Oleh: Tinton Ditisrama, S.H., M.H.
Dosen Hukum Tata Negara, dan Pemerhati Kebijakan Publik
Pernahkah kita membayangkan, betapa banyak orang yang menggantungkan hidupnya pada aplikasi ojek online? Dari pagi hingga malam, mereka bekerja di bawah aturan yang ditentukan oleh sistem—tentang tarif, potongan, hingga promosi. Tapi pertanyaannya: siapa yang mengatur sistem itu? Dan di mana negara saat warganya merasa diperlakukan tidak adil?
Beberapa waktu lalu, para pengemudi ojol kembali menyuarakan tuntutan mereka. Mereka minta potongan aplikasi dibatasi, tarif dibuat transparan, dan negara turun tangan lewat regulasi resmi. Bukan hanya karena soal uang, tapi karena tidak ada perlindungan hukum yang bisa mereka pegang. Status mereka masih “mitra”, tapi tidak punya posisi tawar. Hak-haknya tak jelas.
Kita bisa belajar dari negara lain. Di Amerika Serikat, pengemudi tetap dianggap kontraktor, tapi diberi perlindungan sosial dasar lewat undang-undang. Di Inggris dan Spanyol, mereka bahkan diakui sebagai “pekerja” dengan hak-hak layaknya karyawan. Di Indonesia? Masih belum ada aturan tegas soal ini. Semuanya dibiarkan mengambang.

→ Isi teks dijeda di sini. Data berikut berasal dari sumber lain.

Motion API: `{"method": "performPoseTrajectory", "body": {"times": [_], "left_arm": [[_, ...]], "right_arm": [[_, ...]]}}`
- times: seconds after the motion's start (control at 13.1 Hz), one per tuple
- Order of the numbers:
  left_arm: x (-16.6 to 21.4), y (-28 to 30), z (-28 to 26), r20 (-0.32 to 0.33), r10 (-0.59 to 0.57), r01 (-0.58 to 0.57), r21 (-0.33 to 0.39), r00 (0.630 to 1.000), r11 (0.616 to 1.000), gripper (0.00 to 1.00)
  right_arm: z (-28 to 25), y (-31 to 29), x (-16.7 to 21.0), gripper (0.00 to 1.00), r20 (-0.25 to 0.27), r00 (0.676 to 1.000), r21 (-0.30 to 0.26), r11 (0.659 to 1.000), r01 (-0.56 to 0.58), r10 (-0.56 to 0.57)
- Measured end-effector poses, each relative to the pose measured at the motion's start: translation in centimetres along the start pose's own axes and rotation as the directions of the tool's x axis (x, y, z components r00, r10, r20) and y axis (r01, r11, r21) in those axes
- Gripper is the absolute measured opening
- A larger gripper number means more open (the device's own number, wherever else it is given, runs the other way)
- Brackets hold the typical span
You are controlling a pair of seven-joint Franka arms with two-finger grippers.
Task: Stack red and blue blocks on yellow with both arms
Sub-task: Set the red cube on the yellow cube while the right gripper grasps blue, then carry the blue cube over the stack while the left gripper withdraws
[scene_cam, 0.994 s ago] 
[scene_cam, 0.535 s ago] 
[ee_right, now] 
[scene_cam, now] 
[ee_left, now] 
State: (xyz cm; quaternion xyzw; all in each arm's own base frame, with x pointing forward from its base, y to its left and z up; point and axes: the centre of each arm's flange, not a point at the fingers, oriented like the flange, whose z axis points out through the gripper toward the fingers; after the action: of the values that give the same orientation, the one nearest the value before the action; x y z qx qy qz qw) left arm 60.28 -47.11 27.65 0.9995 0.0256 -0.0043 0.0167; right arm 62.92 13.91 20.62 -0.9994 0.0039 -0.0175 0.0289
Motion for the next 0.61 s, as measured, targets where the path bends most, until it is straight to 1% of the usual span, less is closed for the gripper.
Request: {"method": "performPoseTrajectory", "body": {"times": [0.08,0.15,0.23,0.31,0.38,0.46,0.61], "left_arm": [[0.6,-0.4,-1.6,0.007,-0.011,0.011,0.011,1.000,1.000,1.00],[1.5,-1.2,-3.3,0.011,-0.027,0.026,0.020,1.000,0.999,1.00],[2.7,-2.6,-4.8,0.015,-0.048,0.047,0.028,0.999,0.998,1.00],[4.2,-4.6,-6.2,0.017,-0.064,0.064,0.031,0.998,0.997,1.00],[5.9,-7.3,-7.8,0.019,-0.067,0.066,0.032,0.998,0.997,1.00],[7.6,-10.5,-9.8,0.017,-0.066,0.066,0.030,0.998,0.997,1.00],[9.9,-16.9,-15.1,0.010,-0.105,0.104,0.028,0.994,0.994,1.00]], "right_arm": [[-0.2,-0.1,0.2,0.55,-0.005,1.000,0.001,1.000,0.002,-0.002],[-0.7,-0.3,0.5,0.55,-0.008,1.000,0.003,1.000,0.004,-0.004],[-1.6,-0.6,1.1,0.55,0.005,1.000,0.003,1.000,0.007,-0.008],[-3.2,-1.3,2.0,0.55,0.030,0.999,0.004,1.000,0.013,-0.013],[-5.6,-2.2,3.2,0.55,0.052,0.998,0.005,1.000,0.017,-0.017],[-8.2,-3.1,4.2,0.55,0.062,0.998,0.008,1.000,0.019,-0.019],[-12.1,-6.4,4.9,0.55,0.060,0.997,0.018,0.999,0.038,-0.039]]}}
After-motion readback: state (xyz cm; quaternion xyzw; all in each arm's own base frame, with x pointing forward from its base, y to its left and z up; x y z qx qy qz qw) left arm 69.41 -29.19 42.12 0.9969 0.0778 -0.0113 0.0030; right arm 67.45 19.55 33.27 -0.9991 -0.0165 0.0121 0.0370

Padahal, konstitusi kita menjamin hak atas pekerjaan yang layak dan kebebasan menyampaikan pendapat. Negara seharusnya hadir, apalagi saat warganya sudah turun ke jalan. Sayangnya, justru yang sering diajak bicara adalah aplikator, bukan pengemudi. Bahkan, keputusan-keputusan penting lebih sering dibahas di ruang tertutup, tanpa mendengar langsung suara dari bawah.